_Exercise aim:_ Go through the data below and transcribe it exactly. Omit the images.

[Start of section]

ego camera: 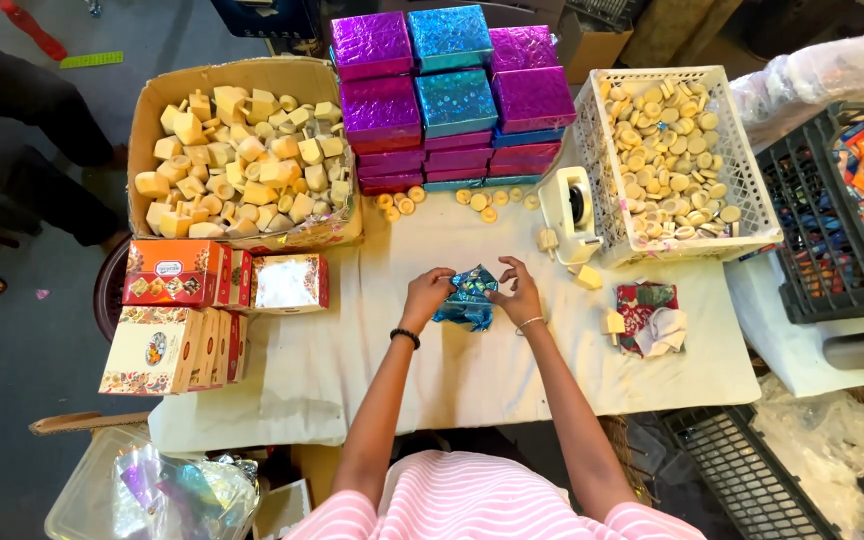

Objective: Wrapping gift boxes in decorative foil and packaging them.

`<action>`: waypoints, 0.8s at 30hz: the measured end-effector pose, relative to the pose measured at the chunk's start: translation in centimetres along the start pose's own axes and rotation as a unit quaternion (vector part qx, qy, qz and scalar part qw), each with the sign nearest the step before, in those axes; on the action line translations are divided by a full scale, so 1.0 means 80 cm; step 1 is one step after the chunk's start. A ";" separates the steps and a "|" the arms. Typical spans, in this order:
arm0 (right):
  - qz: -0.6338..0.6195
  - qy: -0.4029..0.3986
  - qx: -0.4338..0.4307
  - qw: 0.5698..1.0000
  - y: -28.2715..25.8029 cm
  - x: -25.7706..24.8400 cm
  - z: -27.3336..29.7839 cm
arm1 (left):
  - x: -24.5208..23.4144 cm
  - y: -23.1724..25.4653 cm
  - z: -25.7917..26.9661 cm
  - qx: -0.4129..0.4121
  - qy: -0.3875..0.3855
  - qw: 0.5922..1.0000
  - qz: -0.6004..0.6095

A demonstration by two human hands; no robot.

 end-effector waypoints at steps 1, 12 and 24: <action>-0.001 0.001 -0.001 1.000 -0.013 -0.005 -0.001 | -0.003 0.016 0.002 0.001 0.000 1.000 -0.001; 0.060 -0.056 0.002 0.997 -0.006 0.010 -0.010 | -0.001 0.060 0.018 -0.139 0.029 0.990 -0.023; -0.007 -0.056 0.099 0.993 -0.036 -0.001 0.001 | 0.004 0.039 0.029 -0.065 0.055 0.994 0.072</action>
Point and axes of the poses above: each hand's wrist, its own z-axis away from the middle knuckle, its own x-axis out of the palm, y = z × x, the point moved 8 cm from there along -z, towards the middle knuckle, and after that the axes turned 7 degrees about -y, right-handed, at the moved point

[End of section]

_Written answer:_
ego camera: 

Objective: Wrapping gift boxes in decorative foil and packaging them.

`<action>`: waypoints, 0.8s at 30hz: the measured end-effector pose, relative to the pose measured at the chunk's start: translation in centimetres along the start pose's own axes and rotation as a unit quaternion (vector part qx, qy, qz and scalar part qw), each with the sign nearest the step before, in those axes; on the action line translations are divided by a full scale, so 1.0 means 80 cm; step 1 is one step after the chunk's start. A ";" separates the steps and a "|" the arms. Typical spans, in this order:
arm0 (right):
  - qz: -0.6338..0.6195
  - qy: -0.4029..0.3986
  - qx: -0.4338..0.4307
  - qw: 0.5698..1.0000
  - y: -28.2715..25.8029 cm
  - x: -25.7706..24.8400 cm
  - z: -27.3336..29.7839 cm
arm1 (left):
  - x: -24.5208..23.4144 cm
  - y: -23.1724..25.4653 cm
  - z: -25.7917..26.9661 cm
  - qx: -0.4129..0.4121
  - qy: -0.3875..0.3855
  - qw: 0.5922..1.0000
  - qz: -0.6004..0.6095

A demonstration by two human hands; no robot.

 end-effector waypoints at steps 1, 12 and 24: <action>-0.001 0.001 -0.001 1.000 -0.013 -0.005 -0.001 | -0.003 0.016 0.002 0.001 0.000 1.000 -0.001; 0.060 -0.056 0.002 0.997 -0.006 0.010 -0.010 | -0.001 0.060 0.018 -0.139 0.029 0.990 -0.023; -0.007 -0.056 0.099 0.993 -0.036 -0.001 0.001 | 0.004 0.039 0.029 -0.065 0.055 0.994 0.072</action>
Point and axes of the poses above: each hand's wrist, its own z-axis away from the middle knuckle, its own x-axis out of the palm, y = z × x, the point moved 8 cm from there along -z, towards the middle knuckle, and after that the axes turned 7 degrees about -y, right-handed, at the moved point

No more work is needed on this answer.